WORK TASK
Transcribe the whole listing exactly; the images stay out.

DATA
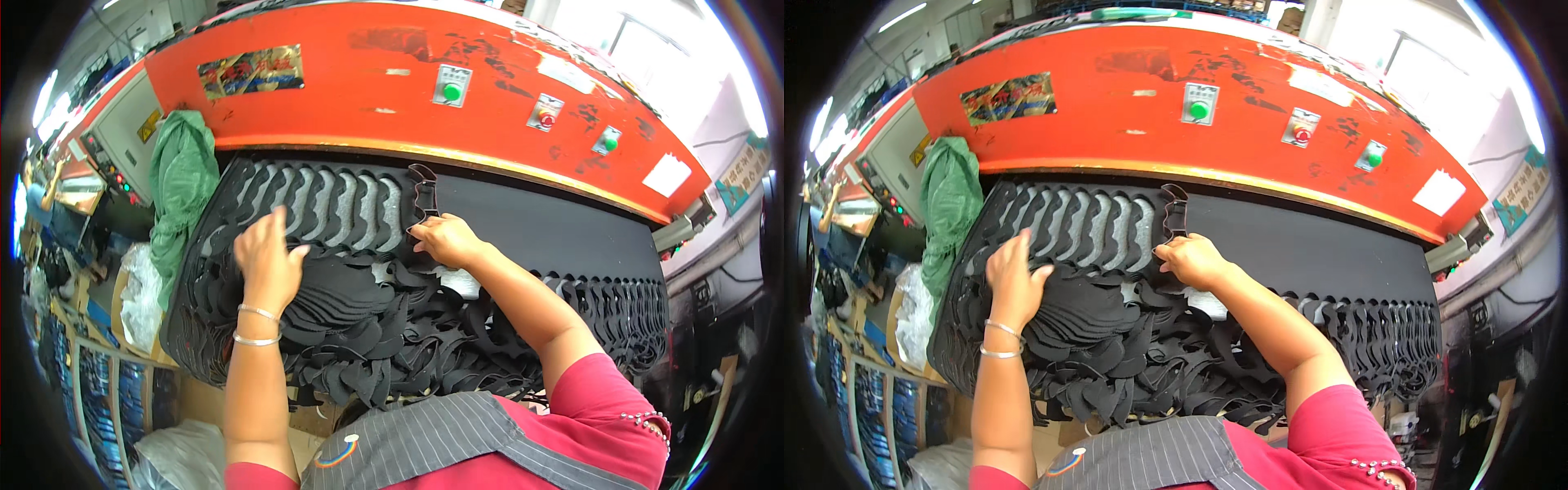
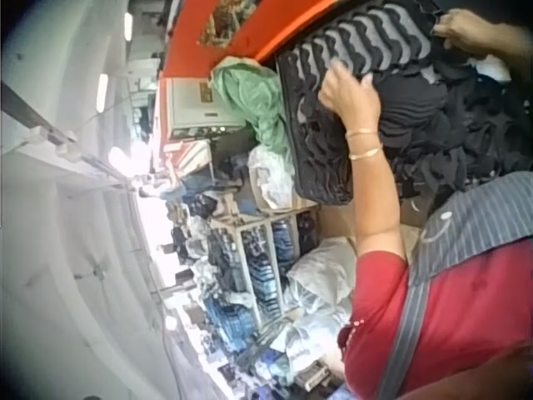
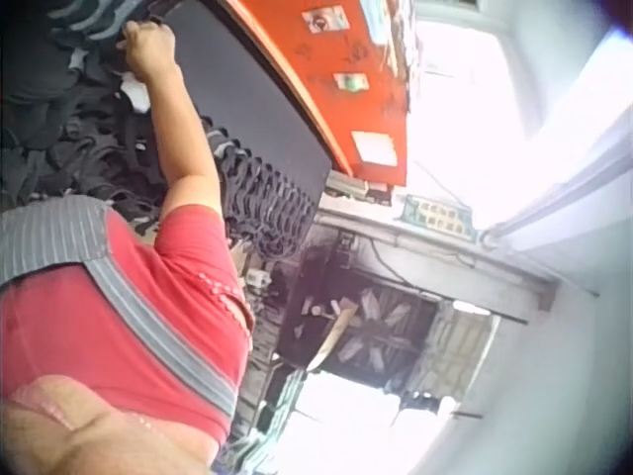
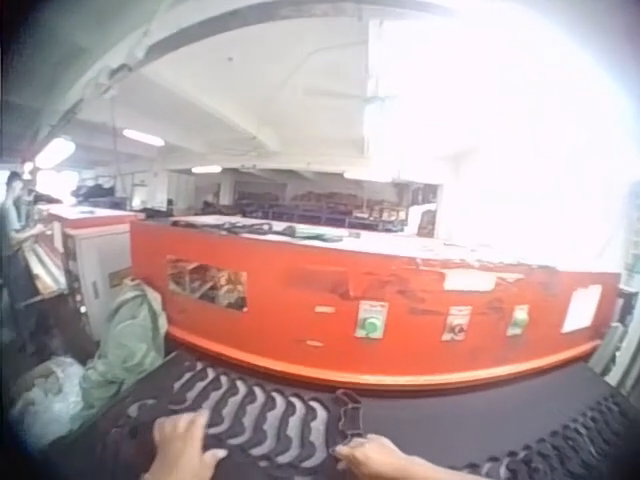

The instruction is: Cutting and organizing shoe upper components using a industrial hydraulic press and metal dies.

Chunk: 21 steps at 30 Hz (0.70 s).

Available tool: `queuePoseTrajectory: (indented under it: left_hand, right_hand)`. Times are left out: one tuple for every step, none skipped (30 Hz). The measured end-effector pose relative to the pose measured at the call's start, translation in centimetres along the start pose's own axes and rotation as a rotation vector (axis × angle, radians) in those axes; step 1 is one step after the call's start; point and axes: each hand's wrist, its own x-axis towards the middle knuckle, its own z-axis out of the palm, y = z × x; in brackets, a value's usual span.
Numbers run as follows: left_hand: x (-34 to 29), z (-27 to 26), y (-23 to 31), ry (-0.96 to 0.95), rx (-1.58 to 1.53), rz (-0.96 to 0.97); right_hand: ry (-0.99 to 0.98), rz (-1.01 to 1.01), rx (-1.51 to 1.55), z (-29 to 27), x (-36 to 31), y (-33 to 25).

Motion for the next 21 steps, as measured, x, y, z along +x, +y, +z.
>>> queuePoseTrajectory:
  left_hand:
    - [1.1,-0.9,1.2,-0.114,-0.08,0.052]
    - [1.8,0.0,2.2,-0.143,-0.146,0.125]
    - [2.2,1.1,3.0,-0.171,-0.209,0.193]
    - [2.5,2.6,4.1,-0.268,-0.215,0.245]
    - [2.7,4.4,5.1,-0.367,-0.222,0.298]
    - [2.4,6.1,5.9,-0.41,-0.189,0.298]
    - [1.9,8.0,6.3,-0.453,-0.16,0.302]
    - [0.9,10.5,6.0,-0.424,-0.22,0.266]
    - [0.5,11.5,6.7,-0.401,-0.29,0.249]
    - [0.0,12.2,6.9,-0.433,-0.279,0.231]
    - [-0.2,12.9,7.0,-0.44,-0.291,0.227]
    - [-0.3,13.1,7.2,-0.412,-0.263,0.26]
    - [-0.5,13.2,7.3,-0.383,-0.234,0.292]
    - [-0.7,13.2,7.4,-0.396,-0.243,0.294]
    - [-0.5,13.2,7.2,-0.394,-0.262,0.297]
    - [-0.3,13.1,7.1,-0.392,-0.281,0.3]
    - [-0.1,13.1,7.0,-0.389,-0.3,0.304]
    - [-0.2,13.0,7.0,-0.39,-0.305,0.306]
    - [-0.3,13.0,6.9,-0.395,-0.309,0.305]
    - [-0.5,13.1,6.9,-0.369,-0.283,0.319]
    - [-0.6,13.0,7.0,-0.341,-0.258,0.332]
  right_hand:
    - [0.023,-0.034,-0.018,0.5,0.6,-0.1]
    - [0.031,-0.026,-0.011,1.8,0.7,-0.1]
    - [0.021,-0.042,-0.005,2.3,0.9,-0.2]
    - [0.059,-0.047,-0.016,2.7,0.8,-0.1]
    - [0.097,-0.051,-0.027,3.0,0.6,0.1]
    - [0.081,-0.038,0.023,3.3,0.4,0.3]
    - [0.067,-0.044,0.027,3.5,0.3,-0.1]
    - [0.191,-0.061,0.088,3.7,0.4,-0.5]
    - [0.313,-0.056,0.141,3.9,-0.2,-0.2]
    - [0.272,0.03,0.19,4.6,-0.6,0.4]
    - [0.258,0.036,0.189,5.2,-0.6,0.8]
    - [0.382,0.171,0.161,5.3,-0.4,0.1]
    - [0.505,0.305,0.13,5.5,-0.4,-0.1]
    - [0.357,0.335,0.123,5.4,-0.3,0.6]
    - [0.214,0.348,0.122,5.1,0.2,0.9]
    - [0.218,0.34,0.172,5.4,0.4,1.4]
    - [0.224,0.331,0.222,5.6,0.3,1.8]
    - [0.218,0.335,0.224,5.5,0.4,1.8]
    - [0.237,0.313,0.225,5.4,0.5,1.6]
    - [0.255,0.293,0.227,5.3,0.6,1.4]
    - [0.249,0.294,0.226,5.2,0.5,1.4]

SOLUTION TO THIS EXERCISE
The instruction is: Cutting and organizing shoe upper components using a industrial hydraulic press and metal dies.

Chunk: 21 steps at 30 Hz (0.70 s).

Available tool: `queuePoseTrajectory: (indented under it: left_hand, right_hand)`. Times are left out: one tuple for every step, none skipped (30 Hz). The measured end-effector pose relative to the pose measured at the call's start, translation in centimetres along the start pose's own axes and rotation as a rotation vector (axis × angle, radians) in those axes; step 1 is one step after the call's start; point and axes: each hand's wrist, its own x-axis towards the middle knuckle, its own z-axis out of the palm, y = z × x; in brackets, a value's usual span.
Numbers run as follows: left_hand: x (-34 to 29), z (-27 to 26), y (-23 to 31), ry (-0.96 to 0.95), rx (-1.58 to 1.53), rz (-0.96 to 0.97); right_hand: ry (-0.99 to 0.98), rz (-1.01 to 1.01), rx (-1.51 to 1.55), z (-29 to 27), x (-36 to 31), y (-33 to 25).

Motion for the next 21 steps, as measured, x, y, z along +x, +y, +z.
>>> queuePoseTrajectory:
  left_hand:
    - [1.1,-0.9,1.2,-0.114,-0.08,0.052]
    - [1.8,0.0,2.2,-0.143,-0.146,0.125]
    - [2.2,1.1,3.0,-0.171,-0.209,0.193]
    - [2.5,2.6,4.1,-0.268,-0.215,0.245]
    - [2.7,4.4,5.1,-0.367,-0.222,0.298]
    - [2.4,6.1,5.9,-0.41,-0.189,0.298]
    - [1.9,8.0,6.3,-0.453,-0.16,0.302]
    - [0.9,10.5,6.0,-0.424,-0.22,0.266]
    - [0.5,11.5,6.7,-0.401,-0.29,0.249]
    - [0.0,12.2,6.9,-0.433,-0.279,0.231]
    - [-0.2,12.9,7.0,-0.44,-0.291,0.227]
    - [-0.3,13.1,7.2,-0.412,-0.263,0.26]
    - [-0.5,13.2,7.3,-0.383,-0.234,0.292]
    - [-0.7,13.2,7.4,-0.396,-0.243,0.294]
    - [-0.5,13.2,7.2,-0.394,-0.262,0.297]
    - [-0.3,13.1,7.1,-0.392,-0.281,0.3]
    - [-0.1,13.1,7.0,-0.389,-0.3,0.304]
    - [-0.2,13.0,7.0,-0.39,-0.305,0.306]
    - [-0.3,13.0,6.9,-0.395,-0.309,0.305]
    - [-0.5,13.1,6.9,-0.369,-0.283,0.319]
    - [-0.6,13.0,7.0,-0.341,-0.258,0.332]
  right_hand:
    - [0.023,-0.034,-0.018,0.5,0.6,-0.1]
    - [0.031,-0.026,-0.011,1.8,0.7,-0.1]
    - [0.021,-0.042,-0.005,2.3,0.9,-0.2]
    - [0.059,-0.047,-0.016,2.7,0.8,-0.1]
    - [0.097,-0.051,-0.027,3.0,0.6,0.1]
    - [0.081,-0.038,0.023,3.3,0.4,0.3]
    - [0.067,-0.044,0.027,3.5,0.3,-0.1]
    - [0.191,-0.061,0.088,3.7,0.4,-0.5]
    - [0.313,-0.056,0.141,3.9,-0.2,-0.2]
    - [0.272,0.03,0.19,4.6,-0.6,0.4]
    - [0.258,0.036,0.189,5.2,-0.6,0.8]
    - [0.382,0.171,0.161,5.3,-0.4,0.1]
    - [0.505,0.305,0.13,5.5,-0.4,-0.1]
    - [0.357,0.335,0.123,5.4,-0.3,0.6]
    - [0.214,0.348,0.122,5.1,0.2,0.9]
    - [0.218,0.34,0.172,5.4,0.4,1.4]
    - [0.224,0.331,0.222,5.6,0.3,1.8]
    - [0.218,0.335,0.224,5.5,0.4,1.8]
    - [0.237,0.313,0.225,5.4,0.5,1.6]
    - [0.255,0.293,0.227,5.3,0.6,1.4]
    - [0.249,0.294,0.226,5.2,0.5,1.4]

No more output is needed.